Exercise data:
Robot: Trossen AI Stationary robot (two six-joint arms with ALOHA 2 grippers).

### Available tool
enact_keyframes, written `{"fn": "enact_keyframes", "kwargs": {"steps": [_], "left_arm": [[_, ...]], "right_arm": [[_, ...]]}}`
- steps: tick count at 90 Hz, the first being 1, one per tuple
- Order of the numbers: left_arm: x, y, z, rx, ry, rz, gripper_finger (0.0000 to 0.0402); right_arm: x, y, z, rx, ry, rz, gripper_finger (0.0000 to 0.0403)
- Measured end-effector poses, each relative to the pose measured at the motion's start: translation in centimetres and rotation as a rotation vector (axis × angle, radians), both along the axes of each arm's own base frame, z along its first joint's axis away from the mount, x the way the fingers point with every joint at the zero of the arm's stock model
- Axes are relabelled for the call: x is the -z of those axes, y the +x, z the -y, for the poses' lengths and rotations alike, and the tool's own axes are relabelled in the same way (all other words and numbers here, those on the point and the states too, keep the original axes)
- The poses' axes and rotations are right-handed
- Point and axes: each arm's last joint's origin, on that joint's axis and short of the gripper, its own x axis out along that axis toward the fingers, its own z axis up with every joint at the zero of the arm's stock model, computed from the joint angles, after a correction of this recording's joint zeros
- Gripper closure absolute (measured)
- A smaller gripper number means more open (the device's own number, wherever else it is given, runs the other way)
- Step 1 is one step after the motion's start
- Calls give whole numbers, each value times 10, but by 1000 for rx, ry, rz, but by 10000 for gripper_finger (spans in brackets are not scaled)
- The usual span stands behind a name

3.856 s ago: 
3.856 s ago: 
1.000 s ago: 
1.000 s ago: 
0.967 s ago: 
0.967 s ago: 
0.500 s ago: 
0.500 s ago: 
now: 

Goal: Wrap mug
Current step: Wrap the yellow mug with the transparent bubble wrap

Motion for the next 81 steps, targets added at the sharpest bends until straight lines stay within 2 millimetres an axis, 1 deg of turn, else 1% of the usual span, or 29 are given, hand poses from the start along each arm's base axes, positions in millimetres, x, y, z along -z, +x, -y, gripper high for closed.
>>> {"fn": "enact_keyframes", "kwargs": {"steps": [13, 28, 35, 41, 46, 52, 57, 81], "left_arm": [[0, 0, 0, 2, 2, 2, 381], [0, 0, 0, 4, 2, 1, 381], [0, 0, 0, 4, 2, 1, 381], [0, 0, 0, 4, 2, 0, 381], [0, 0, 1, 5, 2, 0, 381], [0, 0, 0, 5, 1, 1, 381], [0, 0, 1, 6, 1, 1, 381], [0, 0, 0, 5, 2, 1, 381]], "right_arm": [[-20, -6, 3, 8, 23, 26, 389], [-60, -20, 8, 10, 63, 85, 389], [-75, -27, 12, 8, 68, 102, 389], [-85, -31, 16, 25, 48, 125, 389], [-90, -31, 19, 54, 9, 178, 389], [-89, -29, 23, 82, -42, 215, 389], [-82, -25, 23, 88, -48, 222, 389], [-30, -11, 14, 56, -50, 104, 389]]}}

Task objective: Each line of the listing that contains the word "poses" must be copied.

Response below:
- Measured end-effector poses, each relative to the pose measured at the motion's start: translation in centimetres and rotation as a rotation vector (axis × angle, radians), both along the axes of each arm's own base frame, z along its first joint's axis away from the mount, x the way the fingers point with every joint at the zero of the arm's stock model
- Axes are relabelled for the call: x is the -z of those axes, y the +x, z the -y, for the poses' lengths and rotations alike, and the tool's own axes are relabelled in the same way (all other words and numbers here, those on the point and the states too, keep the original axes)
- The poses' axes and rotations are right-handed
Motion for the next 81 steps, targets added at the sharpest bends until straight lines stay within 2 millimetres an axis, 1 deg of turn, else 1% of the usual span, or 29 are given, hand poses from the start along each arm's base axes, positions in millimetres, x, y, z along -z, +x, -y, gripper high for closed.

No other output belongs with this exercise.